Dual Targeting of EGFR and IGF1R in the TNFAIP8 Knockdown Non-small Cell Lung Cancer Cells

Aberrant regulation of EGFR is common in non-small cell lung carcinomas (NSCLC), and tumor resistance to targeted therapies has been attributed to emergence of other co-occurring oncogenic events, parallel bypass receptor tyrosine kinase pathways including IGF1R, and TNF-α-driven adaptive response via NF--κB. TNFAIP8, TNF-α-inducible protein 8, is an NF-αB-activated pro-survival and oncogenic molecule. TNFAIP8 expression protects NF-κB null cells from TNF-α-induced cell death by inhibiting caspase-8 activity.
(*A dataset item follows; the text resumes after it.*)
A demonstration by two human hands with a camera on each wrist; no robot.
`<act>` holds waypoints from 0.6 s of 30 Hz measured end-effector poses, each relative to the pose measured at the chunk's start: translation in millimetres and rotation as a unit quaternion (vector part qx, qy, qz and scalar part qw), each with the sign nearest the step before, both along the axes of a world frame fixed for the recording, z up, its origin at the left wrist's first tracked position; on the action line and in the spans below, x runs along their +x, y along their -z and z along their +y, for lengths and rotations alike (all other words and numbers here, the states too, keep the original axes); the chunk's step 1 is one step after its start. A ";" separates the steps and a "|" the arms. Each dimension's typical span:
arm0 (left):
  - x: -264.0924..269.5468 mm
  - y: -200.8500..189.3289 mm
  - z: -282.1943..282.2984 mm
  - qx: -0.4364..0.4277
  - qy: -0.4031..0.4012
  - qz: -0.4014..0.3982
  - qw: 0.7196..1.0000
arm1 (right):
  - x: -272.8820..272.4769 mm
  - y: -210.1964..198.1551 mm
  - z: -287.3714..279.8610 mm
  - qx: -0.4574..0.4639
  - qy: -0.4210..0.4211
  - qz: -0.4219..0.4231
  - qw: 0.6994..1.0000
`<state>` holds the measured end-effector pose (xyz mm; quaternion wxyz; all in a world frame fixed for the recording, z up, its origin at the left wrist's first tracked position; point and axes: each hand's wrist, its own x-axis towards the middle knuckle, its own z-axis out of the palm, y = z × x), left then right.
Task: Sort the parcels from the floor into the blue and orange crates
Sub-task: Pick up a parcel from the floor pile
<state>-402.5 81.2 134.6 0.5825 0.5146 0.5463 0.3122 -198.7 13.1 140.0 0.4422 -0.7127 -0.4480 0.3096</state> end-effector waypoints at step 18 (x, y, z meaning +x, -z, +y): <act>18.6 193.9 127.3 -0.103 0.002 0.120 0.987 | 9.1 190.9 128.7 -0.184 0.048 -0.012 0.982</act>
Here we demonstrate that knockdown of TNFAIP8 inhibited EGF and IGF-1-stimulated migration in NSCLC cells. TNFAIP8 knockdown cells showed decreased level of EGFR and increased expression of sorting nexin 1 (SNX1), a key regulator of the EGFR trafficking through the endosomal compartments, and treatment with SNX1 siRNA partially restored EGFR expression in these cells. TNFAIP8 knockdown cells also exhibited downregulation of IGF-1-induced pIGF1R and pAKT, and increased expression of IGF-1-binding protein 3 (IGFBP3), a negative regulator of the IGF-1/IGF1R signaling. Consistently, treatment of TNFAIP8 knockdown cells with IGFBP3 siRNA restored pIGF1R and pAKT levels. TNFAIP8 knockdown cells had enhanced sensitivities to inhibitors of EGFR, PI3K and AKT. Furthermore, immunohistochemical expression of TNFAIP8 was associated with poor prognosis in NSCLC. These findings demonstrate TNFAIP8-mediated regulation of EGFR and IGF1R via SNX1 and IGFBP3, respectively. We posit that TNFAIP8 is a viable, multi-pronged target downstream of the TNF-α/NF-κB axis, and silencing TNFAIP8 may overcome adaptive response in NSCLC. Implications: TNFAIP8 and its effectors SNX1 and IGFBP3 may be exploited to improve the efficacy of molecular targeted therapies in NSCLC and other cancers.